Problem to solve: Exactly how many lines in the listing contain "camera"? Respond with the number and nothing more.

Stored data:
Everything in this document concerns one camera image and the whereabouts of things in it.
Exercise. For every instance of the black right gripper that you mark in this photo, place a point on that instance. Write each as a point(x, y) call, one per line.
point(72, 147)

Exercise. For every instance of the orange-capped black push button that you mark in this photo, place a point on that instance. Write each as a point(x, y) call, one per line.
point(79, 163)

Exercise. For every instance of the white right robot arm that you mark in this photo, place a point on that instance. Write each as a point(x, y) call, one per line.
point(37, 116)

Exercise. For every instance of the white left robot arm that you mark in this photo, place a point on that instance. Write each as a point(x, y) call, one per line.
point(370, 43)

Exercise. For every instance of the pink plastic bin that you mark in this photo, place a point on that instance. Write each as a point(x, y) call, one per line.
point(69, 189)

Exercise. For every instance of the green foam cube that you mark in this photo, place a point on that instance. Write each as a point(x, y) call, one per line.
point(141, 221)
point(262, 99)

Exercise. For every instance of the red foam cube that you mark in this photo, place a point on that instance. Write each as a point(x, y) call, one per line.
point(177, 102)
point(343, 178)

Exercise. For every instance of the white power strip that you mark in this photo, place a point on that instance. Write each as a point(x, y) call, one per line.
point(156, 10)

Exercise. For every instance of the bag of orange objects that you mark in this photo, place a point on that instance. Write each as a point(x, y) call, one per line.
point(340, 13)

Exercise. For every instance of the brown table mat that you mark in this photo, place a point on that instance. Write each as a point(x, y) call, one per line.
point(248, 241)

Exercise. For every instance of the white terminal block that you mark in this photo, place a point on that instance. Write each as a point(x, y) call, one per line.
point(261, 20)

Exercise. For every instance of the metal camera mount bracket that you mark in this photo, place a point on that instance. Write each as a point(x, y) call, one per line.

Answer to the problem: 2